_Problem statement_
Return only the line that contains "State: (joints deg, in" and each line after it, through the last line of the data below, copied exactly.

::::::::::

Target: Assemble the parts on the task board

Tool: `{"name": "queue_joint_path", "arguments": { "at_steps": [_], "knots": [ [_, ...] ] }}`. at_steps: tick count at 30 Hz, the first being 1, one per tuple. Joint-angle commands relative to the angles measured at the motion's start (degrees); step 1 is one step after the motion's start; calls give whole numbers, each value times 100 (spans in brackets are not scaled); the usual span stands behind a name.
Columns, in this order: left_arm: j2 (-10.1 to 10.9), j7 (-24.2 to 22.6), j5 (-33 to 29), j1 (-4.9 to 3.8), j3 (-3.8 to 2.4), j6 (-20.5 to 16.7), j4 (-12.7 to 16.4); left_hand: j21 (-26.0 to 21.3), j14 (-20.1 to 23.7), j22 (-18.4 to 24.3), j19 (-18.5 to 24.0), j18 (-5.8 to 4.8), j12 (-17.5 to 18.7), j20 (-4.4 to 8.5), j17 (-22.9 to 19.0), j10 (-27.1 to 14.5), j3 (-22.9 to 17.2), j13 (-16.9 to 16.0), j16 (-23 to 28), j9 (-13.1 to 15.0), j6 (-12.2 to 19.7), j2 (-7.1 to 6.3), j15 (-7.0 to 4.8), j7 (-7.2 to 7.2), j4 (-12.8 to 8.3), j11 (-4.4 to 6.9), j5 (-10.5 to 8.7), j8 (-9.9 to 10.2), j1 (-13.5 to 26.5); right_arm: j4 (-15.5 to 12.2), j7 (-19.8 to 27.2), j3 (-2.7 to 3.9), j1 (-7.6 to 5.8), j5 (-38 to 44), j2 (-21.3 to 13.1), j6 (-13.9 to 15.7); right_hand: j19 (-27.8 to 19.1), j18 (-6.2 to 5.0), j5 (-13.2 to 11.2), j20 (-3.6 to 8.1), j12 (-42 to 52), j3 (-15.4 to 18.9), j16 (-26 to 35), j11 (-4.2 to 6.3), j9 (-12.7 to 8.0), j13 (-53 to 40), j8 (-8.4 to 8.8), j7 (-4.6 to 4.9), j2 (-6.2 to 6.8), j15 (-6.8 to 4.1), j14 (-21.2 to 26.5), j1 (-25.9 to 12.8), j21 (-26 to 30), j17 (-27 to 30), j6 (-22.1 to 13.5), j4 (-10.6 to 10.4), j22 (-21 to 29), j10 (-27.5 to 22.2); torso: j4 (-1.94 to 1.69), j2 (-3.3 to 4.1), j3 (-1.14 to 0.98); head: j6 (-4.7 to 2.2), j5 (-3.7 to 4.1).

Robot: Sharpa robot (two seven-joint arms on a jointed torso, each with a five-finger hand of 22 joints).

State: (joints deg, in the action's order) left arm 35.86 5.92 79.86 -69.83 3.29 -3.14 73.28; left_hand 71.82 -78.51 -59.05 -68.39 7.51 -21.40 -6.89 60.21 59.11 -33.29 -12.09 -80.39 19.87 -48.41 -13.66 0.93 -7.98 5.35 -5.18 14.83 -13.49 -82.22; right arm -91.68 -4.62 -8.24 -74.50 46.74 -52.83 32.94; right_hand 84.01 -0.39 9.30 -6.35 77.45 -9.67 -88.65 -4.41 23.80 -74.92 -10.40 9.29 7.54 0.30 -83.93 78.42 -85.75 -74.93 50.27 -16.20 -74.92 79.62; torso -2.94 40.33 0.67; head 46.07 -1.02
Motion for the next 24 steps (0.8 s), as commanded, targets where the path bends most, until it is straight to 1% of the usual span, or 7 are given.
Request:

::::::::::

_Reply to the exercise_
State: (joints deg, in the action's order) left arm 35.86 5.92 79.86 -69.83 3.29 -3.14 73.28; left_hand 71.82 -78.51 -59.05 -68.39 7.51 -21.40 -6.89 60.21 59.11 -33.29 -12.09 -80.39 19.87 -48.41 -13.66 0.93 -7.98 5.35 -5.18 14.83 -13.49 -82.22; right arm -91.68 -4.62 -8.24 -74.50 46.74 -52.83 32.94; right_hand 84.01 -0.39 9.30 -6.35 77.45 -9.67 -88.65 -4.41 23.80 -74.92 -10.40 9.29 7.54 0.30 -83.93 78.42 -85.75 -74.93 50.27 -16.20 -74.92 79.62; torso -2.94 40.33 0.67; head 46.07 -1.02
Motion for the next 24 steps (0.8 s), as commanded, targets where the path bends most, until it is straight to 1% of the usual span, or 7 are given.
Request:

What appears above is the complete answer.